**Required action**
Wherever the string "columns" appears in a line of the listing below, report that line.

=== Recorded information ===

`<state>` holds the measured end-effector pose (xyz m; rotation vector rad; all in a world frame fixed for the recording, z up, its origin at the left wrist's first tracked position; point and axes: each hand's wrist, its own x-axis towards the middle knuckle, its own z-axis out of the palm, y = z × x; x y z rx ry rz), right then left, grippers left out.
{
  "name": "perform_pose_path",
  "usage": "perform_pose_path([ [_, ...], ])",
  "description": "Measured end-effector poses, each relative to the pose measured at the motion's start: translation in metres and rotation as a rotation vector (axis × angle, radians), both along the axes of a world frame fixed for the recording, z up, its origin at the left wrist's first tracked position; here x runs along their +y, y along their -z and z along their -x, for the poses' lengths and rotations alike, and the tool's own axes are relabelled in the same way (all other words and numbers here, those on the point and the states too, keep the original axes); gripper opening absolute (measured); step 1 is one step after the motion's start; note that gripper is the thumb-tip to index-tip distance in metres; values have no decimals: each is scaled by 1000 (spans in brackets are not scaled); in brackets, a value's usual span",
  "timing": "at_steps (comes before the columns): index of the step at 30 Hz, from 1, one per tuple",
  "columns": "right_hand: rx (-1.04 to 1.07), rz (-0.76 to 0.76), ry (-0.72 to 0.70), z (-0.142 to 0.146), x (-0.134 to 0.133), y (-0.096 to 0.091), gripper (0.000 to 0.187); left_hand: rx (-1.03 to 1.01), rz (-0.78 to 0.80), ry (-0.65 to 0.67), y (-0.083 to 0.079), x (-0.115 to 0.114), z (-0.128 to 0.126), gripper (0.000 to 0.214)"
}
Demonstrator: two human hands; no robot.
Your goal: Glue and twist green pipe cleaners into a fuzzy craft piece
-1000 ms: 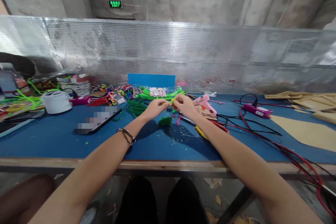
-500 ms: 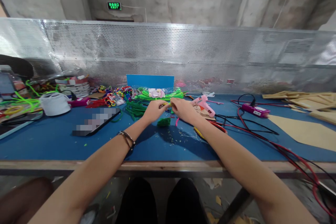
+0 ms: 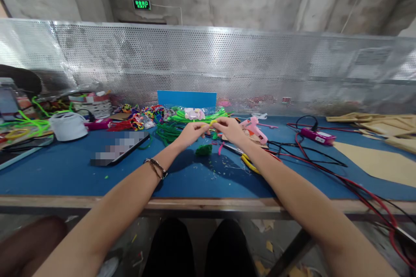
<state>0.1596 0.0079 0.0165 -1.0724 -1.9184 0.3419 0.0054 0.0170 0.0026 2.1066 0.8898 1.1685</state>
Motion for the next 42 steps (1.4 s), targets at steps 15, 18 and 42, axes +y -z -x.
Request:
perform_pose_path([
  [15,-533,-235,188,8,-16,-8,15,204,-293,-198,0,-3,-3,21],
  [18,-32,-87,19,4,-8,-5,10,40,-125,-86,-1,-3,-1,26],
  [42,-848,-260,279,7,-18,-9,20,126,-61,-80,5,1,-5,25],
])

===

**Completed task**
  "timing": "at_steps (comes before the columns): index of the step at 30 Hz, from 1, one per tuple",
  "columns": "right_hand: rx (-1.04 to 1.07), rz (-0.76 to 0.76), ry (-0.72 to 0.70), z (-0.142 to 0.146), x (-0.134 to 0.133), y (-0.096 to 0.091), gripper (0.000 to 0.187); left_hand: rx (-1.03 to 1.01), rz (-0.78 to 0.80), ry (-0.65 to 0.67), y (-0.083 to 0.079), x (-0.115 to 0.114), z (-0.128 to 0.126), gripper (0.000 to 0.214)"

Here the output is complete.